**Task details:** Exact reproduction of all the data is needed.
++++ Source material
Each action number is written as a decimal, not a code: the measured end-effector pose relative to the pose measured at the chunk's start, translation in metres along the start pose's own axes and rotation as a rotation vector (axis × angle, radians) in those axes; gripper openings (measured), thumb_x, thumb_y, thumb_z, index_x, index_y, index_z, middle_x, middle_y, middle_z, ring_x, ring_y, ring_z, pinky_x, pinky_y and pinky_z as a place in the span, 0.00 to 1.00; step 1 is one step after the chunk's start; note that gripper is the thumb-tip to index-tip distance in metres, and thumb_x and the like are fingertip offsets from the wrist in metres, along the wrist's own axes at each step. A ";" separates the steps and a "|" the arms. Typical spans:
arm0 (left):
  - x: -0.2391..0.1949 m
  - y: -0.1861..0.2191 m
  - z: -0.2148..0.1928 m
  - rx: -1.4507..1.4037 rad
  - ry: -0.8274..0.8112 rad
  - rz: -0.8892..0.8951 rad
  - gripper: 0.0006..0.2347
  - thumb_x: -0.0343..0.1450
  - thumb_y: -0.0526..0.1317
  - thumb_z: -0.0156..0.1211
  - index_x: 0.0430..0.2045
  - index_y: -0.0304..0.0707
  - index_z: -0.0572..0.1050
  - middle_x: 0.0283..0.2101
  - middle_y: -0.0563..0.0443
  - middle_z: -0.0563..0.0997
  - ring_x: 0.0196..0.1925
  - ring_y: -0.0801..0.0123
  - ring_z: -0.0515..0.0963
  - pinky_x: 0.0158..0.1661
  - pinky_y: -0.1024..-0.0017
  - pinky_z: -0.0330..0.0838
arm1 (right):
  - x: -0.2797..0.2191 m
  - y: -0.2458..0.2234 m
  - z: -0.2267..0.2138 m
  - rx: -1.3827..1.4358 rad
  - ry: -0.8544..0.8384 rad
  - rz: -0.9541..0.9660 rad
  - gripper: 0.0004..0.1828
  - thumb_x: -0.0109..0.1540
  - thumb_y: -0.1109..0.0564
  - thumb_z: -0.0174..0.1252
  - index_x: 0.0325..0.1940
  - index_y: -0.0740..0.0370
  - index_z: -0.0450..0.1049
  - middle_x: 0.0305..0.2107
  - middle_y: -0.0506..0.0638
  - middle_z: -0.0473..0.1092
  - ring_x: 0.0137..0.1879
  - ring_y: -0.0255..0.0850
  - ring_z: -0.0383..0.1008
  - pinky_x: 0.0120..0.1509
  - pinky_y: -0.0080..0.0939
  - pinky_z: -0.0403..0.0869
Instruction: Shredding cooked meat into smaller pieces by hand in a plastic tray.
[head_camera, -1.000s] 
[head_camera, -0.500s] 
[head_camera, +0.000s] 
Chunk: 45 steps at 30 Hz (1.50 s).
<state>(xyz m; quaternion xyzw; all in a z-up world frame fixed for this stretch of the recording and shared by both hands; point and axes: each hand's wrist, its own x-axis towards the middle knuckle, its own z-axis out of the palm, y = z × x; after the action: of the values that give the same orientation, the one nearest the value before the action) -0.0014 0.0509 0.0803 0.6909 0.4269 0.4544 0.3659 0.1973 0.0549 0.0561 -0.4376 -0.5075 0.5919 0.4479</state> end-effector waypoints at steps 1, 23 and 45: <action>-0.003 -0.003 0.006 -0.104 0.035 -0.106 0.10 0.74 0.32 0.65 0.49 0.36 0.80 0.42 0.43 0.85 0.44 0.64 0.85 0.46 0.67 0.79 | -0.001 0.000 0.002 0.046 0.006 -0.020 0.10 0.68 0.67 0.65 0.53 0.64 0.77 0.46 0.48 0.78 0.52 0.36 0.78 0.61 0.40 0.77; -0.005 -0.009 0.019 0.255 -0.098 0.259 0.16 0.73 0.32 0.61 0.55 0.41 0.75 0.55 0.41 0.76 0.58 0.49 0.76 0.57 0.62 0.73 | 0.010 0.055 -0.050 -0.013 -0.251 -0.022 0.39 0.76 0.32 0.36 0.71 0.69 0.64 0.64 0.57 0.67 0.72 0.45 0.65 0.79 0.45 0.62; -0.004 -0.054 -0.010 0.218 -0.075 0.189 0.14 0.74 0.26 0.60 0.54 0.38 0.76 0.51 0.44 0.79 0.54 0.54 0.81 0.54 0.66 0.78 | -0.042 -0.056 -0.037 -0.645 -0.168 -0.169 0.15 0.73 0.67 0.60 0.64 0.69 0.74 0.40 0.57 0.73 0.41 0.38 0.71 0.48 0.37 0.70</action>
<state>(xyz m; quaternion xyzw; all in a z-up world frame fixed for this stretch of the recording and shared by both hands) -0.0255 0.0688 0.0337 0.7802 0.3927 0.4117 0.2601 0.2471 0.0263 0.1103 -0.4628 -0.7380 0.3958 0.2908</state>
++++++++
**Solution:**
Each action number is written as a decimal, not a code: the measured end-effector pose relative to the pose measured at the chunk's start, translation in metres along the start pose's own axes and rotation as a rotation vector (axis × angle, radians) in those axes; gripper openings (measured), thumb_x, thumb_y, thumb_z, index_x, index_y, index_z, middle_x, middle_y, middle_z, ring_x, ring_y, ring_z, pinky_x, pinky_y and pinky_z as a place in the span, 0.00 to 1.00; step 1 is one step after the chunk's start; note that gripper is the thumb-tip to index-tip distance in metres, and thumb_x and the like are fingertip offsets from the wrist in metres, along the wrist's own axes at each step. A ";" separates the steps and a "|" the arms. Typical spans:
arm0 (left):
  - x: -0.2391..0.1949 m
  - y: -0.1861..0.2191 m
  - z: -0.2148..0.1928 m
  - rx: -1.4507..1.4037 rad
  - ry: -0.8274..0.8112 rad
  - rz: -0.8892..0.8951 rad
  - gripper: 0.0006..0.2347
  - thumb_x: -0.0343..0.1450
  - thumb_y: -0.0526..0.1317
  - thumb_z: -0.0156..0.1211
  - index_x: 0.0430..0.2045
  - index_y: -0.0304..0.0707
  - index_z: -0.0572..0.1050
  - middle_x: 0.0283..0.2101
  - middle_y: -0.0563..0.0443
  - middle_z: -0.0563..0.0997
  - ring_x: 0.0196..0.1925
  - ring_y: -0.0801..0.0123
  - ring_z: -0.0515..0.0963
  - pinky_x: 0.0158..0.1661
  - pinky_y: -0.1024..-0.0017
  - pinky_z: -0.0330..0.0838
arm1 (right):
  - x: -0.2797..0.2191 m
  - y: -0.2458..0.2234 m
  - z: -0.2267..0.2138 m
  - rx: -1.3827..1.4358 rad
  - ry: -0.8544..0.8384 rad
  - rz: -0.9541..0.9660 rad
  - gripper: 0.0004..0.1828
  - thumb_x: -0.0109..0.1540
  - thumb_y: -0.1109..0.0564
  - thumb_z: -0.0174..0.1252
  - index_x: 0.0325..0.1940
  - index_y: -0.0740..0.0370
  - index_z: -0.0450..0.1049
  - middle_x: 0.0305..0.2107
  - middle_y: -0.0506..0.0638
  - middle_z: -0.0473..0.1092
  - ring_x: 0.0137..0.1879
  - ring_y: -0.0255..0.0850
  - ring_z: -0.0383..0.1008
  - pinky_x: 0.0120..0.1509
  - pinky_y: -0.0080..0.0939
  - pinky_z: -0.0403..0.0869
Instruction: Shredding cooked meat into smaller pieces by hand in a plastic tray.
[head_camera, -1.000s] 
[head_camera, -0.500s] 
[head_camera, +0.000s] 
Chunk: 45 steps at 30 Hz (1.50 s).
<state>(xyz m; quaternion xyzw; all in a z-up world frame fixed for this stretch of the recording and shared by both hands; point and axes: each hand's wrist, its own x-axis towards the middle knuckle, its own z-axis out of the palm, y = z × x; after the action: of the values that give the same orientation, the one nearest the value before the action) -0.0014 0.0509 0.0803 0.6909 0.4269 0.4544 0.3659 0.1973 0.0549 0.0561 -0.4376 -0.5075 0.5919 0.4479</state> end-effector waypoints at steps 1, 23 and 45: <action>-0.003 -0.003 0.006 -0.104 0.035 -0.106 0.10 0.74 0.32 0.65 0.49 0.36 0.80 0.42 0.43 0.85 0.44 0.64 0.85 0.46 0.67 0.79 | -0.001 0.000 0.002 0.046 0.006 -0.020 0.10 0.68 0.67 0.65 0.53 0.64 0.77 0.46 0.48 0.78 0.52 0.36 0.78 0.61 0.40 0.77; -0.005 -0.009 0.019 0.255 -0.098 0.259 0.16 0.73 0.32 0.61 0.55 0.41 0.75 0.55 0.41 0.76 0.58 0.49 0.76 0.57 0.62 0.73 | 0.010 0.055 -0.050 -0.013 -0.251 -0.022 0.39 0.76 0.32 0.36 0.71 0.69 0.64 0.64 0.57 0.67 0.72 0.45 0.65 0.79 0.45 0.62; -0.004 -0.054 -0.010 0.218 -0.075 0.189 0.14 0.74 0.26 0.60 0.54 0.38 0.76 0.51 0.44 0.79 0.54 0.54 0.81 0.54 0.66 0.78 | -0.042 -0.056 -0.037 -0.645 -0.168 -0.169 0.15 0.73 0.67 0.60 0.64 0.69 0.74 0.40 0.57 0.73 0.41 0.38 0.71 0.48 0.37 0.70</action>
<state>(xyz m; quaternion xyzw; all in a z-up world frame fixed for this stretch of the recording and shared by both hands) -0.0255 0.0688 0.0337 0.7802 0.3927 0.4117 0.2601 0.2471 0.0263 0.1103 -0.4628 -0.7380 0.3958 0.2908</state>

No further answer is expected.